Not all factors mentioned under the Strengths, Weakness, Opportunities, and Threats quadrants in the SWOT Analysis are equal. Managers in the HBR case study Sinopec: Refining its Strategy needs to zero down on the relative importance of each factor mentioned in the Strengths, Weakness, Opportunities, and Threats quadrants. We can provide the relative importance to each factor by assigning relative weights. Weighted SWOT analysis process is a three stage process –

First stage for doing weighted SWOT analysis of the case study Sinopec: Refining its Strategy is to rank the strengths and weaknesses of the organization. This will help you to assess the most important strengths and weaknesses of the firm and which one of the strengths and weaknesses mentioned in the initial lists are marginal and can be left out.
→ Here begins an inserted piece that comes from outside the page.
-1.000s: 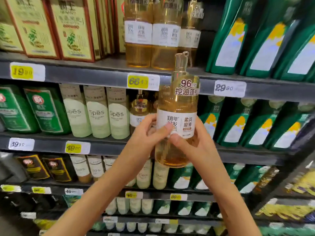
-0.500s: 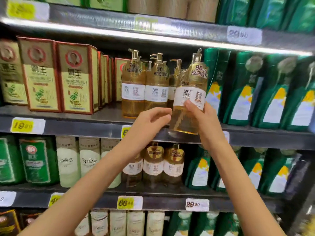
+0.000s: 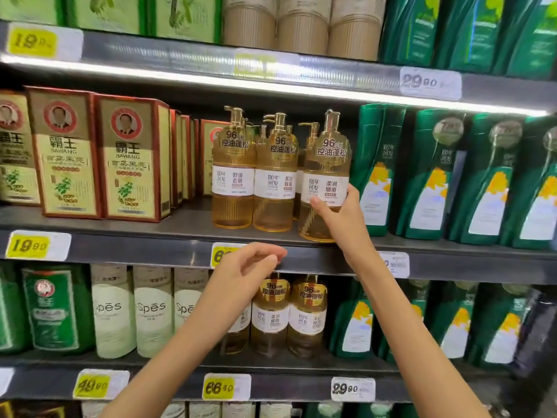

Second stage for conducting weighted SWOT analysis of the Harvard case study Sinopec: Refining its Strategy is to give probabilities to the external strategic factors thus better understanding the opportunities and threats arising out of macro environment changes and developments.

Third stage of constructing weighted SWOT analysis of Sinopec: Refining its Strategy is to provide strategic recommendations includes – joining likelihood of external strategic factors such as opportunities and threats to the internal strategic factors – strengths and weaknesses. You should start with external factors as they will provide the direction of the overall industry. Secondly by joining probabilities with internal strategic factors can help the company not only strategic fit but also the most probably strategic trade-off that Sinopec Oil needs to make to build a sustainable competitive advantage.